Unconditional convergence for discretizations of dynamical optimal transport

TL;DR

This paper establishes a convergence framework for discretized dynamical optimal transport problems, ensuring solutions approach the continuous case as mesh refinement occurs, applicable to various geometries and discretizations.

Contribution

It provides the first unconditional convergence guarantee for discretizations of dynamical optimal transport, independent of mesh ratio and applicable to general measures and manifolds.

Findings

Convergence holds without ratio condition between spatial and temporal steps.

Framework applies to flat spaces and Riemannian manifolds.
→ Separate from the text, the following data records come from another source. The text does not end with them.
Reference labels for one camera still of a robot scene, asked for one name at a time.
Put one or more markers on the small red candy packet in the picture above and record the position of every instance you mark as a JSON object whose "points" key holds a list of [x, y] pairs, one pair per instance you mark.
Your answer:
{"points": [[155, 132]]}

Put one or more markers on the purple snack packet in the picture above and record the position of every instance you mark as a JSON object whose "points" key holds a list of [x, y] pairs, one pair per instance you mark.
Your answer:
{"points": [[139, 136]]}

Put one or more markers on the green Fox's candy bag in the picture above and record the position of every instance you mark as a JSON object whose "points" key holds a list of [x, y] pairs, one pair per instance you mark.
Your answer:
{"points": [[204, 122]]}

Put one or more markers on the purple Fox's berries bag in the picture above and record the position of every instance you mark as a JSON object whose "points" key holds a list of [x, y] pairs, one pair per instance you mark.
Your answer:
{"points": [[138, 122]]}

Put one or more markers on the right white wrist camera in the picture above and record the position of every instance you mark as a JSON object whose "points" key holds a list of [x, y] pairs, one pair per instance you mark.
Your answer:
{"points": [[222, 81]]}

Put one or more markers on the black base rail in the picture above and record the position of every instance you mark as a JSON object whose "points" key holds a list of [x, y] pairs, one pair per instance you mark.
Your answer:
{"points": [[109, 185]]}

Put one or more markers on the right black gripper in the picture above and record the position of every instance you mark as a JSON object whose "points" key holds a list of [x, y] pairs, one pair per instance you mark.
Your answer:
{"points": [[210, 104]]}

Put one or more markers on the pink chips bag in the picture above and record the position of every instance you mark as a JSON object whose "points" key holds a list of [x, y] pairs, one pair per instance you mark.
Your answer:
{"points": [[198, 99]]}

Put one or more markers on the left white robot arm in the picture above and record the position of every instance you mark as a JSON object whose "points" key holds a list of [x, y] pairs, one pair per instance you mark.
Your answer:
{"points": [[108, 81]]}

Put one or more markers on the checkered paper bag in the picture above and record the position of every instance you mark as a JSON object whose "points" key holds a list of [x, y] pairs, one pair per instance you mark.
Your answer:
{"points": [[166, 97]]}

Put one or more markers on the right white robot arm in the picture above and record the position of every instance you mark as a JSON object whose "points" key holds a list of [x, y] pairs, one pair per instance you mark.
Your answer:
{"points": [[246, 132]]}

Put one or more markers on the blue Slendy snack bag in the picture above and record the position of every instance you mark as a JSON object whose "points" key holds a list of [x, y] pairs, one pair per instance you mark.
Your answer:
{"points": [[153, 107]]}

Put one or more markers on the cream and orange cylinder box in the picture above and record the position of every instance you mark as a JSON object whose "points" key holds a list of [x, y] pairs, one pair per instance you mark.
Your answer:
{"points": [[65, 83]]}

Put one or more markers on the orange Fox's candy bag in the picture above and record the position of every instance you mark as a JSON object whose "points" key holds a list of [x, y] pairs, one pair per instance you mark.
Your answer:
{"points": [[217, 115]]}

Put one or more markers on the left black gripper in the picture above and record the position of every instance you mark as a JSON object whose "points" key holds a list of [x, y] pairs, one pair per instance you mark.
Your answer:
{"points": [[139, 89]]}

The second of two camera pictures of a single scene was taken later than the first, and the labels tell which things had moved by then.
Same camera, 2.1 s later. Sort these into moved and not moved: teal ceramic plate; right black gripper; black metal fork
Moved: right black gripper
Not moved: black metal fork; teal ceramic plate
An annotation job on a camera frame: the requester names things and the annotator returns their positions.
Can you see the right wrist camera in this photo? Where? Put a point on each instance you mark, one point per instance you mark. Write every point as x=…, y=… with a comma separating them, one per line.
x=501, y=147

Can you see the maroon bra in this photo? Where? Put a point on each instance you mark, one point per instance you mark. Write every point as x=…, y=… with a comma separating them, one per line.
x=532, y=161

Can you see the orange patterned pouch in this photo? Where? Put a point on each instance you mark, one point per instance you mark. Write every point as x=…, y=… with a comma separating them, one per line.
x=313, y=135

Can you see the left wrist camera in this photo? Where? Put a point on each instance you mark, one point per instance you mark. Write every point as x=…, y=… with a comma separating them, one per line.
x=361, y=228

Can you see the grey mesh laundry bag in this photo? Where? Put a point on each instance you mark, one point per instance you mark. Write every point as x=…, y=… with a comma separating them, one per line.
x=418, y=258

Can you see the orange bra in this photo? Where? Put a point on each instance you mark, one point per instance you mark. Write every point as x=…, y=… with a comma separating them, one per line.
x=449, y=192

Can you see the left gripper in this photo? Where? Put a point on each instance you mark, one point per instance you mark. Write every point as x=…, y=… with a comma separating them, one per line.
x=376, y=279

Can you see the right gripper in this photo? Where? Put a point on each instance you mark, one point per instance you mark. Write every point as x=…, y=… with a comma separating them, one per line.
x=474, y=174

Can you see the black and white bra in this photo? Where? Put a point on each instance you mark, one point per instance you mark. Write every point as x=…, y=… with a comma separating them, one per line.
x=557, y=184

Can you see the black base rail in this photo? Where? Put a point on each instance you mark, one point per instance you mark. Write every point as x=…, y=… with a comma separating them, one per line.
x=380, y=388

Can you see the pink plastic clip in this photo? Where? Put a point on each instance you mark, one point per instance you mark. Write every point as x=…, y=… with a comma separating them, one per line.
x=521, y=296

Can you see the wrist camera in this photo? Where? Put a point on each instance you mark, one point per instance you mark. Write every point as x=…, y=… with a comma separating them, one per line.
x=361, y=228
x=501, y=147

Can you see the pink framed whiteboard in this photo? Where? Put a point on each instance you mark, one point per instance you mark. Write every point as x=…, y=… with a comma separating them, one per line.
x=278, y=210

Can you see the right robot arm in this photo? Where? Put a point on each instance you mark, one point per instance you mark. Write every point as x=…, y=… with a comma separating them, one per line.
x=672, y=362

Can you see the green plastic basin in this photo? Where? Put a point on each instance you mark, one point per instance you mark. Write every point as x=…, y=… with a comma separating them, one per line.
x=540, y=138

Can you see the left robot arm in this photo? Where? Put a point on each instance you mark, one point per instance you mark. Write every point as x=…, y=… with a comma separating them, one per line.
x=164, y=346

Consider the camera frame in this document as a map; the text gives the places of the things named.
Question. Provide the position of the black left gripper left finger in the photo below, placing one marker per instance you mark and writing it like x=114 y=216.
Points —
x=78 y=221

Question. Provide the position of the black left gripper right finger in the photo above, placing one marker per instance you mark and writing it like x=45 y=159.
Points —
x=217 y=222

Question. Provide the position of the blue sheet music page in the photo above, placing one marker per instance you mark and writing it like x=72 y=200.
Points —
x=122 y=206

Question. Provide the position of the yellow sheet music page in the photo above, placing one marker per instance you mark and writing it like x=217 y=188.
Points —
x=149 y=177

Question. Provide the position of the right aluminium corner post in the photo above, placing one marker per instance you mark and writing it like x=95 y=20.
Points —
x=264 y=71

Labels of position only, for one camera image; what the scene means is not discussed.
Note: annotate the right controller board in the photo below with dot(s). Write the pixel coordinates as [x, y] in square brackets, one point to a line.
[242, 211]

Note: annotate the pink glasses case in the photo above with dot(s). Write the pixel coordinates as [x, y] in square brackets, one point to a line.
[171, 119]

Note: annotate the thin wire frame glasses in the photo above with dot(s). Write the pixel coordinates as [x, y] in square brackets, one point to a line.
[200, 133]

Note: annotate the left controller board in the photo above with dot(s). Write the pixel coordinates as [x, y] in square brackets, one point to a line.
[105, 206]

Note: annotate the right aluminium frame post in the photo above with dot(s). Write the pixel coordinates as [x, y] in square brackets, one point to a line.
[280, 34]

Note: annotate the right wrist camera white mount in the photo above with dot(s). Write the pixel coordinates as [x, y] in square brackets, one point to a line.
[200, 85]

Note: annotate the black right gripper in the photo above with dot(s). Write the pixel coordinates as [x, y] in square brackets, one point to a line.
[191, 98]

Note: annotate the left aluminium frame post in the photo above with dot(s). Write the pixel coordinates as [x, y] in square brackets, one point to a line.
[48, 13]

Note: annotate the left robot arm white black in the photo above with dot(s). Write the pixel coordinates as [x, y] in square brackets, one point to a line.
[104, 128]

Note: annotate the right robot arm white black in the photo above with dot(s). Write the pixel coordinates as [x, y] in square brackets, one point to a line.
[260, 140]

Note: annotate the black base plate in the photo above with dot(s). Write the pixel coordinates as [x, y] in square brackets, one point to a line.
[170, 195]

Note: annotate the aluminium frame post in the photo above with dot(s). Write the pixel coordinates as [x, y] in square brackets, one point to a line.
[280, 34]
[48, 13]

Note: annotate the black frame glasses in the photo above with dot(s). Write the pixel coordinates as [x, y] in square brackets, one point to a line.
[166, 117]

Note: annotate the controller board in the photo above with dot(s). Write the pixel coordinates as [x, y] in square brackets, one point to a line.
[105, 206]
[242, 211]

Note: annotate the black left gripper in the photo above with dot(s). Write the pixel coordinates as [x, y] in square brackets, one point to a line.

Includes discretizations by Gladbach, Kopfer, Maas and others.

Abstract

The dynamical formulation of optimal transport, also known as Benamou-Brenier formulation or Computational Fluid Dynamics formulation, amounts to write the optimal transport problem as the optimization of a convex functional under a PDE constraint, and can handle \emph{a priori} a vast class of cost functions and geometries. Several discretizations of this problem have been proposed, leading to computations on flat spaces as well as Riemannian manifolds, with extensions to mean field games and gradient flows in the Wasserstein space. In this article, we provide a framework which guarantees convergence under mesh refinement of the solutions of the space-time discretized problems to the one of the infinite-dimensional one for quadratic optimal transport. The convergence holds without condition on the ratio between spatial and temporal step sizes, and can handle arbitrary positive measures as input, while the underlying space can be a Riemannian manifold. Both the finite volume discretization proposed by Gladbach, Kopfer and Maas, as well as the discretization over triangulations of surfaces studied by the present author in collaboration with Claici, Chien and Solomon fit in this framework.